Spark settings for instance groups

Once you have set up the basic settings for your instance group, you can configure Spark settings for the instance group. The cluster management console includes a Spark tab for working with Spark settings; it's the only instance group components tab that automatically shows (you add the other component tabs, as needed).

The Spark tab also contain sections to address other instance group information related to the Spark version, such as sections for consumers, resource groups and plans, containers, and data connectors.

The latest Spark version installed on your system is the version of Spark that your instance group uses. To add a new Spark version, see Adding Spark versions.

By default, Spark runs under the built-in IBM® JRE, in the $EGO_TOP/jre directory:
  • You can use any of the other supported Spark packages, and use your own JDK. If you do, note the following information about the JAVA_HOME value for your JDK:
    • For Spark 3.0.1, you can manually specify the JAVA_HOME value to the non-default OpenJDK 11 location.
    • For Spark 3.3.1, you can specify the JAVA_HOME value to the non-default OpenJDK 11, OpenJDK 17 location.
    • If you require using these higher versions of JRE to run Spark 3.0.1 or 3.3.1 instance groups, follow the appropriate Spark configuration in the following sections.

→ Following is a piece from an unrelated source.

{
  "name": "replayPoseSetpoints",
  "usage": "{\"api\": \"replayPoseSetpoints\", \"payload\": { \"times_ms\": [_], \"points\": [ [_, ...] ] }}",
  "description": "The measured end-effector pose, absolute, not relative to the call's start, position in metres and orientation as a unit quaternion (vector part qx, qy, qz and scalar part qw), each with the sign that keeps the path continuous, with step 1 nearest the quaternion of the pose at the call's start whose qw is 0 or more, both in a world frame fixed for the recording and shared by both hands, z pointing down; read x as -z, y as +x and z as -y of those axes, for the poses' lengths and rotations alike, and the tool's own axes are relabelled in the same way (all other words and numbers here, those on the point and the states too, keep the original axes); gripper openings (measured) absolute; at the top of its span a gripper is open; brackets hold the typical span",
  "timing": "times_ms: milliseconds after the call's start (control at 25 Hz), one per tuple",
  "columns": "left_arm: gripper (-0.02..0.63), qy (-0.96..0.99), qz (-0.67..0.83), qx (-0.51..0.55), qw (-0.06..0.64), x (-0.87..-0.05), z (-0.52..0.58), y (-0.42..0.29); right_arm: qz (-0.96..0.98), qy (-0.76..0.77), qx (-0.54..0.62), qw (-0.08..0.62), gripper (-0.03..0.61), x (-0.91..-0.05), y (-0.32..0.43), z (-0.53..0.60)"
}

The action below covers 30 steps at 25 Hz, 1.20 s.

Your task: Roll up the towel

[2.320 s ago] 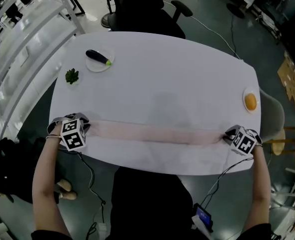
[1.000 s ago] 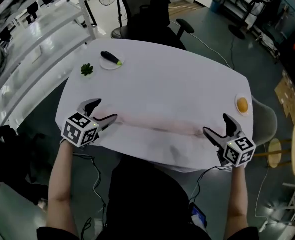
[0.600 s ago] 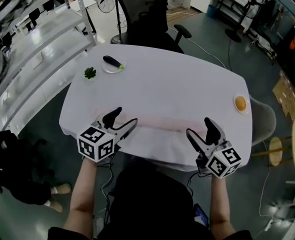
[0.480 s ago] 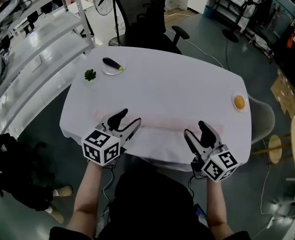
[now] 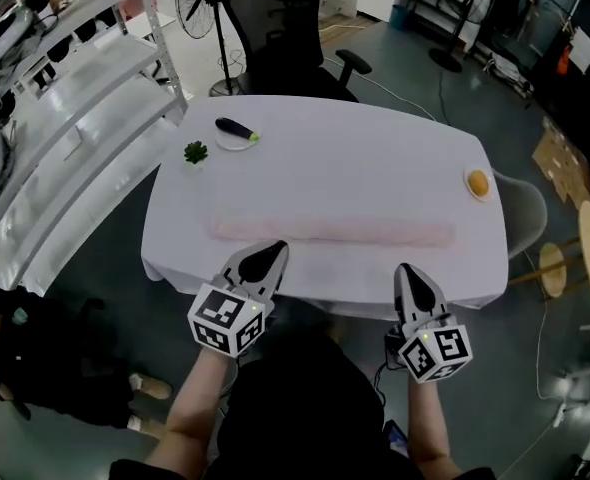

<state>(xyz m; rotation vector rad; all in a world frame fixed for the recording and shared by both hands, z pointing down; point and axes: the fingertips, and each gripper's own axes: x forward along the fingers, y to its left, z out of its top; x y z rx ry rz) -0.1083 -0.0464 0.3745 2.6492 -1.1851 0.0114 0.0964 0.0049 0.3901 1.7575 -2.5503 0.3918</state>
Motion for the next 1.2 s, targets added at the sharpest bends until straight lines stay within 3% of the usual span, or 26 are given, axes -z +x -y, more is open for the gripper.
{"api": "replayPoseSetpoints", "payload": {
  "times_ms": [400, 1200],
  "points": [
    [0.012, 0.913, 0.392, -0.045, 0.101, -0.393, 0.000, -0.130, 0.789, 0.599, -0.121, 0.060, 0.008, -0.416, 0.063, -0.058],
    [0.012, 0.900, 0.417, -0.044, 0.118, -0.408, -0.026, -0.156, 0.790, 0.599, -0.109, 0.079, 0.008, -0.417, 0.048, -0.087]
  ]
}}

To use OpenJDK 11 (for Spark 3.0.1 or 3.3.1 instance groups)

  1. Customize the JAVA_HOME configuration for a Spark 3.0.1 or 3.3.1 instance group to point to the home path for OpenJDK 11.
  2. To address a compatibility issue, modify the Spark configuration for this Spark 3.0.1 or 3.3.1 instance group:
    1. Click Workload > Instance Groups > and select the instance group created.
    2. In the instance group overview, click Manage > Configure.
    3. Click the Spark tab, then the Configuration button, and search for SPARK_MASTER_OPTS.
    4. For the SPARK_MASTER_OPTS parameter found, enter:
      '--add-opens java.base/jdk.internal.ref=ALL-UNNAMED'
      If installation is to a shared location, add -Xshare:off in the SPARK_MASTER_OPTS parameter, to disable the class shared data feature. For example:
      '--add-opens java.base/jdk.internal.ref=ALL-UNNAMED -Xshare:off'
    5. Click Close.
    6. Click the Modify Instance Group button, start the instance group, and then run application.

To use OpenJDK 17 (for Spark 3.3.1 instance groups)

  1. Customize the JAVA_HOME configuration for a Spark 3.3.1 instance group to point to the home path for OpenJDK 17.
  2. To address a compatibility issue, modify the Spark configuration for this Spark 3.3.1 instance group:
    1. Click Workload > Instance Groups > and select the instance group created.
    2. In the instance group overview, click Manage > Configure.
    3. Click the Spark tab, then the Configuration button, and search for spark.driver.extraJavaOptions.
    4. For the spark.driver.extraJavaOptions parameter found, enter this value:
      '--add-opens=java.base/java.lang=ALL-UNNAMED 
      --add-opens=java.base/java.lang.invoke=ALL-UNNAMED 
      --add-opens=java.base/java.lang.reflect=ALL-UNNAMED 
      --add-opens=java.base/java.io=ALL-UNNAMED 
      --add-opens=java.base/java.net=ALL-UNNAMED 
      --add-opens=java.base/java.nio=ALL-UNNAMED 
      --add-opens=java.base/java.util=ALL-UNNAMED 
      --add-opens=java.base/java.util.concurrent=ALL-UNNAMED 
      --add-opens=java.base/java.util.concurrent.atomic=ALL-UNNAMED 
      --add-opens=java.base/sun.nio.ch=ALL-UNNAMED 
      --add-opens=java.base/sun.nio.cs=ALL-UNNAMED 
      --add-opens=java.base/sun.security.action=ALL-UNNAMED 
      --add-opens=java.base/sun.util.calendar=ALL-UNNAMED 
      --add-opens=java.security.jgss/sun.security.krb5=ALL-UNNAMED'
    5. Search for spark.executor.extraJavaOptions and enter the same value as you provided for the spark.driver.extraJavaOptions parameter.
    6. Click Close.
    7. Click the Modify Instance Group button, start the instance group, and then run application.